Data for processing -
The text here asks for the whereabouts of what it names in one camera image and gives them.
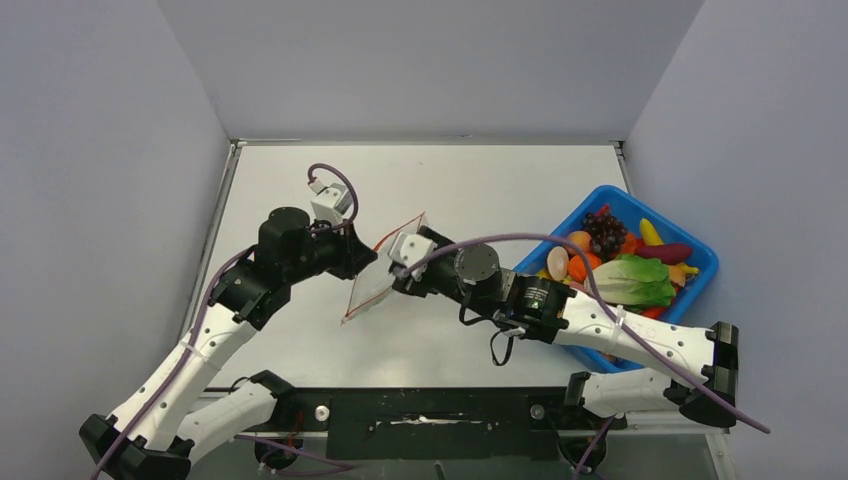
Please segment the brown kiwi potato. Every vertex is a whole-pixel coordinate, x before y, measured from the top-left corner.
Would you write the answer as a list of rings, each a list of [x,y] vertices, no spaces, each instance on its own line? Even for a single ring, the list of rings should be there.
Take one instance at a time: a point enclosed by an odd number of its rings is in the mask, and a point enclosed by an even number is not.
[[[546,256],[546,270],[550,278],[562,282],[568,276],[569,260],[569,254],[564,247],[553,247]]]

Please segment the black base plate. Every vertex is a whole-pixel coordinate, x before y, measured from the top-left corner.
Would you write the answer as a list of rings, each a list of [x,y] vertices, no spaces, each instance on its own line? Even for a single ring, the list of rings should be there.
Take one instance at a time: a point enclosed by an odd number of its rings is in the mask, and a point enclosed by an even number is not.
[[[298,388],[257,429],[323,436],[337,460],[552,461],[559,433],[601,423],[563,386]]]

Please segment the green lettuce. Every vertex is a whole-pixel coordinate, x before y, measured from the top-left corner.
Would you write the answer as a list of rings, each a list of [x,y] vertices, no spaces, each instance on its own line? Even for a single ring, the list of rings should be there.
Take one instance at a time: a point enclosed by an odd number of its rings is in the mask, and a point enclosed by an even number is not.
[[[656,259],[622,254],[592,270],[596,289],[589,278],[587,290],[598,293],[609,304],[636,307],[668,307],[676,296],[669,268]]]

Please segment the purple grapes bunch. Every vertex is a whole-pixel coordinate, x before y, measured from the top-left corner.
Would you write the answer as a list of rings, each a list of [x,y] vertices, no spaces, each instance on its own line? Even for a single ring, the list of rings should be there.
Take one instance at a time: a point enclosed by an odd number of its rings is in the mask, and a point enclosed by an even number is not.
[[[602,260],[615,257],[627,241],[629,230],[610,213],[588,213],[582,220],[582,230],[589,234],[589,251]]]

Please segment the orange tangerine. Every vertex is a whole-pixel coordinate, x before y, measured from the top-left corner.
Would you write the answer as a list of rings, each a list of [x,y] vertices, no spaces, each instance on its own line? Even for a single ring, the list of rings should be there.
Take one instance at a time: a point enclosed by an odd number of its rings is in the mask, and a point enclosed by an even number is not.
[[[588,278],[588,273],[603,263],[600,257],[591,252],[586,253],[585,256],[588,262],[585,262],[580,255],[575,254],[567,264],[567,275],[576,283],[584,283]]]

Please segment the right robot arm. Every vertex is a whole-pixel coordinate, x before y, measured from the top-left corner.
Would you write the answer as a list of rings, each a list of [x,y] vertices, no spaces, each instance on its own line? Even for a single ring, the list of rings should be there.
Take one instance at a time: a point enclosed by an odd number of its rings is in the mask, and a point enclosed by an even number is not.
[[[583,372],[570,379],[564,417],[585,427],[597,418],[676,410],[707,426],[741,421],[736,407],[738,330],[650,319],[612,307],[597,295],[501,266],[492,243],[507,235],[454,243],[427,227],[401,233],[389,257],[394,290],[455,301],[460,322],[490,322],[510,342],[585,347],[639,364],[618,373]]]

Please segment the purple sweet potato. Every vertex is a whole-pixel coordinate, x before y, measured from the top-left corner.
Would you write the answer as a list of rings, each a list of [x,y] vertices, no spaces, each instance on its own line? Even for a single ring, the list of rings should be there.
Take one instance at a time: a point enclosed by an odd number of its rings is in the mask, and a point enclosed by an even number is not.
[[[681,243],[642,245],[634,250],[634,254],[641,258],[656,259],[665,265],[684,263],[693,253],[692,247]]]

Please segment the yellow banana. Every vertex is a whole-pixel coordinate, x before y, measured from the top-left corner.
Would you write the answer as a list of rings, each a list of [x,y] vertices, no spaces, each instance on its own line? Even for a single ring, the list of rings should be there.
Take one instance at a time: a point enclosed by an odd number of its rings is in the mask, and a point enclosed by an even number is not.
[[[655,226],[647,218],[640,220],[639,231],[641,239],[646,246],[661,246],[665,244]]]

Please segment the peach apricot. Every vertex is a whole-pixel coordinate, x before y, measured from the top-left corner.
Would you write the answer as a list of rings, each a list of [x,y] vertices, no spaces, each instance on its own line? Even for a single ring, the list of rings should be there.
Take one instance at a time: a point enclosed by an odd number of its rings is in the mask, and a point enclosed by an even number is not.
[[[584,253],[590,253],[592,251],[592,236],[586,231],[578,230],[571,232],[566,239],[573,245],[573,248],[567,247],[567,251],[571,255],[574,255],[577,250],[581,250]]]

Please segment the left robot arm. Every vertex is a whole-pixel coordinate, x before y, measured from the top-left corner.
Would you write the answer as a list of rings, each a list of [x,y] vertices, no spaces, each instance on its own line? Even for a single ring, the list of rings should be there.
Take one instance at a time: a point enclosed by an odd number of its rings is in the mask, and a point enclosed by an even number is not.
[[[111,413],[83,423],[92,478],[184,479],[208,450],[268,419],[288,386],[267,373],[238,395],[237,418],[193,425],[189,414],[227,361],[290,301],[293,286],[324,273],[353,280],[377,258],[352,223],[333,227],[299,208],[273,210],[257,242],[214,274],[190,330],[154,373]]]

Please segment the clear zip bag orange zipper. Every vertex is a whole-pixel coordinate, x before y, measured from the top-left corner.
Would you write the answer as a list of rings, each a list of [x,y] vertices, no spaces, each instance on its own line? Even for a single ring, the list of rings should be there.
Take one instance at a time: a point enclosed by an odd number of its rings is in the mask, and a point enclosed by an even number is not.
[[[340,324],[345,325],[355,318],[363,316],[370,309],[383,302],[392,292],[394,276],[391,274],[392,260],[389,257],[391,247],[402,234],[414,234],[421,226],[426,226],[425,212],[388,232],[374,247],[377,259],[360,272],[353,281],[347,310]]]

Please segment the blue plastic bin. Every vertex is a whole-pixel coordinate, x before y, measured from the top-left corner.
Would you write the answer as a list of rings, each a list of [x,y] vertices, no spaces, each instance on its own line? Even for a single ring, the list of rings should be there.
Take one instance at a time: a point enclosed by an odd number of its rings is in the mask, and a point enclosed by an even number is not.
[[[602,185],[593,190],[553,230],[551,235],[565,236],[572,231],[578,230],[582,220],[584,220],[590,211],[597,213],[605,205],[610,207],[612,215],[621,220],[628,230],[637,236],[640,236],[639,223],[644,218],[653,225],[664,243],[683,243],[692,247],[693,253],[685,263],[692,268],[697,268],[699,273],[691,280],[687,280],[686,286],[682,287],[677,293],[671,306],[659,316],[659,320],[665,323],[681,324],[682,317],[687,309],[717,273],[719,268],[717,255],[710,247],[688,231],[645,203],[629,195],[626,191],[613,185]],[[553,246],[549,242],[542,242],[520,261],[513,270],[519,273],[537,274],[546,267],[547,254]],[[642,368],[642,365],[624,360],[623,358],[618,359],[616,362],[611,362],[596,350],[584,347],[565,346],[564,349],[592,371],[618,373]]]

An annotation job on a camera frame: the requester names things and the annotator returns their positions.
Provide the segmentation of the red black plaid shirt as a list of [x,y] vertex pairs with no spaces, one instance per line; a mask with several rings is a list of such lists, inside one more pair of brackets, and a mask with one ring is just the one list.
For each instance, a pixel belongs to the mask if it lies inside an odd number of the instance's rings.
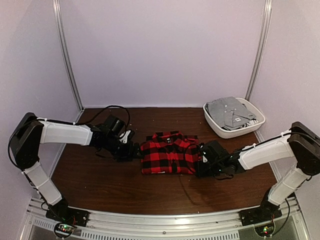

Your task - Your task is to return the lines above, from the first one up to and including the line containing "Please segment the brown", minus any pictures.

Response to this task -
The text here asks for the whereabouts of what it names in one camera image and gives them.
Please segment the brown kiwi potato. Every vertex is a whole-pixel coordinate, x before y, measured from the top-left corner.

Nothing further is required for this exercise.